I think you may undervalue that 20 year period for the Pasteur Institute, by the way: I don't really disagree with your assessment of the timespan, but that was two decades that saw some tremendous accomplishments. Conversely, Johns Hopkins reached the heights it did by WWI by consciously emulating the Pasteur Institute (and similar institutions in Germany)--when the PI was established, American Medicine was hardly better than woo and hoodoo, something JH was specifically founded to remedy by applying the Continental approach to medicine. The student may have outpaced the masters by the end of the Great War, but they did so by standing on the shoulders of giants.

-----
*And, while not necessarily a great writer, surely we SF fans should acknowledge the father of "hard" SciFi, M. Verne.

Eric said...

Oh, I know what else I wanted to add: I think your point about the transference of British attitudes to our shores being the result of horror at what happened in the French Revolution is very well taken. I wish I hadn't missed that in my earlier comment. Thank you.

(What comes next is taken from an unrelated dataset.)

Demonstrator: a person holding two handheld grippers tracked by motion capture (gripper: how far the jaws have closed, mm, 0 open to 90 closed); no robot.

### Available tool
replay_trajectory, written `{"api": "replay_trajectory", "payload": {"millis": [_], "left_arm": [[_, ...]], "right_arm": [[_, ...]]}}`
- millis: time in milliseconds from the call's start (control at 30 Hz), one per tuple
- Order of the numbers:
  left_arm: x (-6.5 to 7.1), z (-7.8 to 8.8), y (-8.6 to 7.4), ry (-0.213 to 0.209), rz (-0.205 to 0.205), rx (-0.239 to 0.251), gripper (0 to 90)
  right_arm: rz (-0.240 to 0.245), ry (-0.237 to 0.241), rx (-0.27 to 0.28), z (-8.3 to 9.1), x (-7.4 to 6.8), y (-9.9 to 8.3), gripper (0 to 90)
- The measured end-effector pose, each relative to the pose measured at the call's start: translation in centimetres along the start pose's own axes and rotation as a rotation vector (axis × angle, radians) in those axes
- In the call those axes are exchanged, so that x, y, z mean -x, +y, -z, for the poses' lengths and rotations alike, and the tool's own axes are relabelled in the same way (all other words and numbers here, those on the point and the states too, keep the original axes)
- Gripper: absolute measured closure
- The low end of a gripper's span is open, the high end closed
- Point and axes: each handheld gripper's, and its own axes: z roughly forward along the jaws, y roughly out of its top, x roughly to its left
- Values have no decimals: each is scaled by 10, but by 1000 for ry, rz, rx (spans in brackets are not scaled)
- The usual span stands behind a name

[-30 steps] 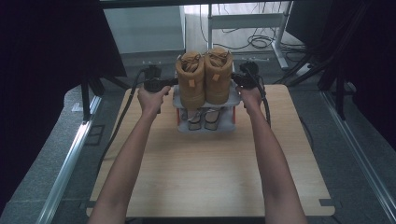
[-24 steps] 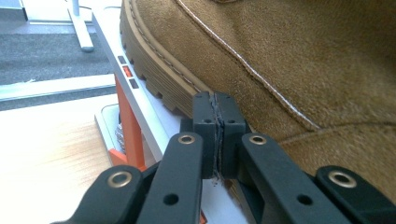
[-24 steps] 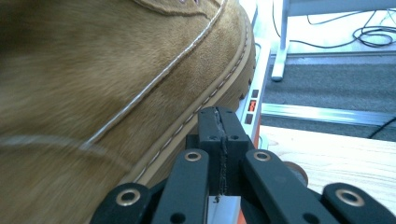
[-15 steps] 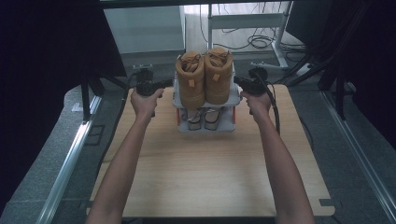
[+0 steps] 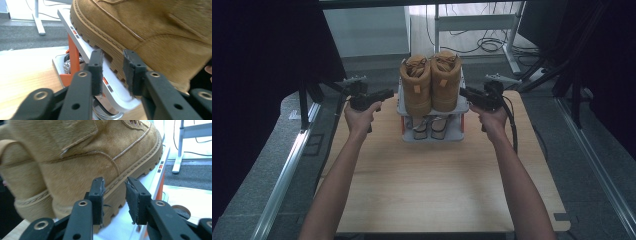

John the Scientist said...

Eric - I came off as harsher on the French than I actually am (it is one of the languages I speak, and I do like vacationing there), but I wanted to make the point that much of their pride in their accomplishments is based on old, old, stuff, and their current place in the world is not nearly as high as the Academie Francaise would have one believe. It's not that they are bereft of achievements, it's just that they are not the first among equals their attitude would seem to be saying. Therefore they get skewered all the time.